Since LGAM1 adopts FFT to estimate the residual Doppler frequency instead of using adjacent Doppler units search by SDHT, LGAM1 costs lower computation than SDHT does. Therefore, the MAC of LGAM1 is lower than that of SDHT when SNR is higher than − 43 dB. However, MAC is also affected by detection probability \({P}_{D}\), and differential process is adopted by LGAM1. So LGAM1 performs not well in low SNR compared with coherent process in SDHT. So due to the influence of detection probability, LGAM1 costs more computation than SDHT when SNR is lower than − 43 dB.

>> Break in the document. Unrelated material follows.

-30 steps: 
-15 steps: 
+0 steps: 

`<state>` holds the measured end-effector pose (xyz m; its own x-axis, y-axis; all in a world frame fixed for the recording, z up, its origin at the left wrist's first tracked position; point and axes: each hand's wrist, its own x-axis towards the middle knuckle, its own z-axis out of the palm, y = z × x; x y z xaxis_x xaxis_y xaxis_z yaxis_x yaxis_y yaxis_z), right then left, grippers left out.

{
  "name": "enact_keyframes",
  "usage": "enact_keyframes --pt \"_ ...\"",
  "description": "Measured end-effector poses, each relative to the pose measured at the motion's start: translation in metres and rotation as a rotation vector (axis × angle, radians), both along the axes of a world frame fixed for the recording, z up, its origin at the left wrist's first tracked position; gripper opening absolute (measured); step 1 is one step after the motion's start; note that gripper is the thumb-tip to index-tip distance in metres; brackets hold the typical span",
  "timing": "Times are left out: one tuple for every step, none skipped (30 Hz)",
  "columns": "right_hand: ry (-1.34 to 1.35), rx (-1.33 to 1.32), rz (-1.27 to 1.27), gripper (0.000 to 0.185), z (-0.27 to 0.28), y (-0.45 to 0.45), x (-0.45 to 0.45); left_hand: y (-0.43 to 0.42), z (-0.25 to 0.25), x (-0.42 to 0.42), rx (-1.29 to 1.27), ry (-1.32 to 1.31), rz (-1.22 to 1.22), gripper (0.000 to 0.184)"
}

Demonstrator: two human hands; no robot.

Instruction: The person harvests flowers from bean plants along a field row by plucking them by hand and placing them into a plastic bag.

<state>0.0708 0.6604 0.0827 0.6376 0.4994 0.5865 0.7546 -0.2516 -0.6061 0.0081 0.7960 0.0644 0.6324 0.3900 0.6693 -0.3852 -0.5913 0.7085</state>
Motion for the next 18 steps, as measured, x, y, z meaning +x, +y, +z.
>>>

When Doppler rate is not equal to 0 Hz/s in high-dynamic environment, since LGAM2 adopts the differential process for Doppler frequency and Doppler rate estimation instead of using two-dimension search based on Fourier transform, the computational burdens can be reduced and the MAC of LGAM2 is lower than that of DCFT when SNR is higher than − 46 dB. The same reason with analysis above, LGAM1 costs more computation than SDHT when SNR is lower than − 46 dB.

6 Conclusions

To further reduce the computational burden in high-dynamic situation, this paper has proposed a low-computation GNSS acquisition method (LGAM) for sparse Doppler frequency hypotheses. Compressed factors \({M}_{f}\) was adopted for compressed Doppler process. In this way, compared with parallel code search method, searching all possible Doppler frequency units is not needed, and estimation accuracy can be improved based on the double-FFT based detection for residual Doppler frequency search with low computational complexity. Moreover, the differential signal process based on FFT was adopt for fast Doppler rate estimation in the detection, and Doppler rate resolution was derived based on (10) and (12). In addition, the detection and false alarm probabilities of proposed method were derived. Based on the probabilities, the theoretical MAC was derived. In Fig. 3, the total MAC of LGAM was much lower than that of SDHT and DCFT under moderate SNR when integration times are the same. The simulation proved that although LGAM performed not well in low SNR due to influence of detection probability, the simulated MAC of LGAM was lower than that of SDHT and DCFT under a moderate SNR based on Fig. 6.

7 Discussion

In proposed method, compressed Doppler search and FFT-based code phase estimation have been used in coarse acquisition, and Doppler rate and fine Doppler have been estimated based on differential FFT process in fine acquisition. Moreover, Doppler rate resolution was derived based on theoretical format. The proposed method can be further applied in other GNSS signals such as beidou signal.